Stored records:
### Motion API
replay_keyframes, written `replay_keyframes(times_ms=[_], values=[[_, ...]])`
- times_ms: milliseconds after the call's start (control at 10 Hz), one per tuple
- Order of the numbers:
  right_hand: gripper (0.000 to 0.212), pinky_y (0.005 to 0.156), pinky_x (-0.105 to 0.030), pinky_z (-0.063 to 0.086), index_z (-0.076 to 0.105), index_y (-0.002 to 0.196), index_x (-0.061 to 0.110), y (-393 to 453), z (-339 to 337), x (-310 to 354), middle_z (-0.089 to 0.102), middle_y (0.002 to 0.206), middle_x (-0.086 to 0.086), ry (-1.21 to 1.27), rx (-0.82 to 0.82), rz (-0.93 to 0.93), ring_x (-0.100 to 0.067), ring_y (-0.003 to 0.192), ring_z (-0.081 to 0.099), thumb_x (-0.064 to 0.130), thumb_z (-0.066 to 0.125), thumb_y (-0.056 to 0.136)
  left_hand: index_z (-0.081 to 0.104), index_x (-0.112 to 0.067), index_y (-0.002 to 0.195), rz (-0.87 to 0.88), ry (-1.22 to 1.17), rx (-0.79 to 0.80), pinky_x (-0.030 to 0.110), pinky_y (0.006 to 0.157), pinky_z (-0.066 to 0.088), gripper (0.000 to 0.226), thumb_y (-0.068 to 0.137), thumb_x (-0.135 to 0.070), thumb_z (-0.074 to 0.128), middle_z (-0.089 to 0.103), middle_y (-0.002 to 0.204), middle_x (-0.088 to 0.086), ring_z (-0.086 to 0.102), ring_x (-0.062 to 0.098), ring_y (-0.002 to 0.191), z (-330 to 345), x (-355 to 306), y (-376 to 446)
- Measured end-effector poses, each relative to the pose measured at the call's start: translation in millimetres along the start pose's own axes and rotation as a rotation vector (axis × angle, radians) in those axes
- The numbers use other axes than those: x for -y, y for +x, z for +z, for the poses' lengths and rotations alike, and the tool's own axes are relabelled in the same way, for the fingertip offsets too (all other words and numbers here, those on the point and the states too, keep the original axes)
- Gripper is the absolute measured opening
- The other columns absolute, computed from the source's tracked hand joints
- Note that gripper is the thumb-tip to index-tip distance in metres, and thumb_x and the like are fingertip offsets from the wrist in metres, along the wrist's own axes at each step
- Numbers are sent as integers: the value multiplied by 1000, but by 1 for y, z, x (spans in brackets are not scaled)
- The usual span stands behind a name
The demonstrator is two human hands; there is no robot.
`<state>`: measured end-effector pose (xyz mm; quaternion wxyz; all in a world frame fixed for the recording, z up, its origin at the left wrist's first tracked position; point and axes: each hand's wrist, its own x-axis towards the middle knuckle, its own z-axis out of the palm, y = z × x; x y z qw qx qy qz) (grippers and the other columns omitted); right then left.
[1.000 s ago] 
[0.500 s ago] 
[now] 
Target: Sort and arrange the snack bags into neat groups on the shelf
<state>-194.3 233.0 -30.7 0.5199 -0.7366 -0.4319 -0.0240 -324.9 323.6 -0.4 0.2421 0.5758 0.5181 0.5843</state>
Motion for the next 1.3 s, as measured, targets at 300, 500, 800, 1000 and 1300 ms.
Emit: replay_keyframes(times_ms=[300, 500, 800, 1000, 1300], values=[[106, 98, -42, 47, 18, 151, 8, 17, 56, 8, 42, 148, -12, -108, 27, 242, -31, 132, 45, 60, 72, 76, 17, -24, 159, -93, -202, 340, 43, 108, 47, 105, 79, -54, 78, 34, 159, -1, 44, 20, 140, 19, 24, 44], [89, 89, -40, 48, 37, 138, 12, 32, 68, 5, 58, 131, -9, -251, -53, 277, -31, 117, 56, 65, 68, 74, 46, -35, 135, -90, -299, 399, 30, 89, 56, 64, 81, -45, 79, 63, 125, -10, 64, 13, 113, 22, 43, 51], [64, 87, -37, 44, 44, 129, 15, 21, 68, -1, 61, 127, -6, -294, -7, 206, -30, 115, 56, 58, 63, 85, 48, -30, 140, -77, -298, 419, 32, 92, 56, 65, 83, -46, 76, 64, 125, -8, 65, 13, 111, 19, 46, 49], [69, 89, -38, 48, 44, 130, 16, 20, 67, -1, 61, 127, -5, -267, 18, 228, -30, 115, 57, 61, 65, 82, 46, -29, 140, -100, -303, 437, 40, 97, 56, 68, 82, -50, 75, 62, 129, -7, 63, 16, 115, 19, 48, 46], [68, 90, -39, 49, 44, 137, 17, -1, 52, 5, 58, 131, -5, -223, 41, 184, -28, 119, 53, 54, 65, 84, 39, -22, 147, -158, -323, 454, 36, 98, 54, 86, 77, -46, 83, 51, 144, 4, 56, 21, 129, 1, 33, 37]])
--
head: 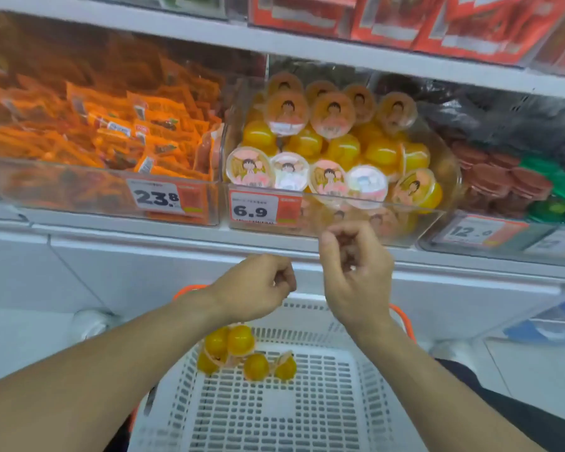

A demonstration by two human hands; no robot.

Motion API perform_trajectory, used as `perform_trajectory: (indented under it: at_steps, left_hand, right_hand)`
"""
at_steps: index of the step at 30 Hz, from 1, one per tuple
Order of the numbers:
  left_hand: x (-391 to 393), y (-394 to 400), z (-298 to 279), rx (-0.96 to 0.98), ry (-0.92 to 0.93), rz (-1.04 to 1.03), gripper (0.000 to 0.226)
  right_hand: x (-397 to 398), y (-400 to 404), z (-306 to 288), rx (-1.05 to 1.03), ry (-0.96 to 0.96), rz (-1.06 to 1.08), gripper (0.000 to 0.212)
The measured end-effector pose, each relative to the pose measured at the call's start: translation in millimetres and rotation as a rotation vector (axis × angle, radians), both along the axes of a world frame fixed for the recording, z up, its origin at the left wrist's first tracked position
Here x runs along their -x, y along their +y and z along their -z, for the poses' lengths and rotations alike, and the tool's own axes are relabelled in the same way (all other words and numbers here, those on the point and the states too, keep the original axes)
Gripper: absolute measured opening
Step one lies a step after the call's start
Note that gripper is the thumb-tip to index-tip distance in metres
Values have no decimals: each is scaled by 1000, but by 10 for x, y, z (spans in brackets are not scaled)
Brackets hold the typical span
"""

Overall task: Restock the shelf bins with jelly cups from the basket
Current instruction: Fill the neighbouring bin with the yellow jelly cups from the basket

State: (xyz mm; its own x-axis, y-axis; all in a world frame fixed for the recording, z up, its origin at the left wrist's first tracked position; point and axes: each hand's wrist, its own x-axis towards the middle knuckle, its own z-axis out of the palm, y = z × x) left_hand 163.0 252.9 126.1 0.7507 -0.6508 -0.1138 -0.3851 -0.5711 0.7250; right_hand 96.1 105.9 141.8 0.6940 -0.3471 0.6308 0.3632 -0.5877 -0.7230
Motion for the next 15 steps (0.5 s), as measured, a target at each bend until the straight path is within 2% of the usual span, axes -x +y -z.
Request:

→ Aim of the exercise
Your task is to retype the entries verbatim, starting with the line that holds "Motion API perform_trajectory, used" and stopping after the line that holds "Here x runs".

→ Task answer
Motion API perform_trajectory, used as `perform_trajectory: (indented under it: at_steps, left_hand, right_hand)`
"""
at_steps: index of the step at 30 Hz, from 1, one per tuple
Order of the numbers:
  left_hand: x (-391 to 393), y (-394 to 400), z (-298 to 279), rx (-0.96 to 0.98), ry (-0.92 to 0.93), rz (-1.04 to 1.03), gripper (0.000 to 0.226)
  right_hand: x (-397 to 398), y (-400 to 404), z (-306 to 288), rx (-1.05 to 1.03), ry (-0.96 to 0.96), rz (-1.06 to 1.08), gripper (0.000 to 0.212)
The measured end-effector pose, each relative to the pose measured at the call's start: translation in millimetres and rotation as a rotation vector (axis × angle, radians), both along the axes of a world frame fixed for the recording, z up, its origin at the left wrist's first tracked position
Here x runs along their -x, y along their +y and z along their -z, for the poses' lengths and rotations alike, and the tool's own axes are relabelled in the same way (all other words and numbers here, those on the point and the states too, keep the original axes)

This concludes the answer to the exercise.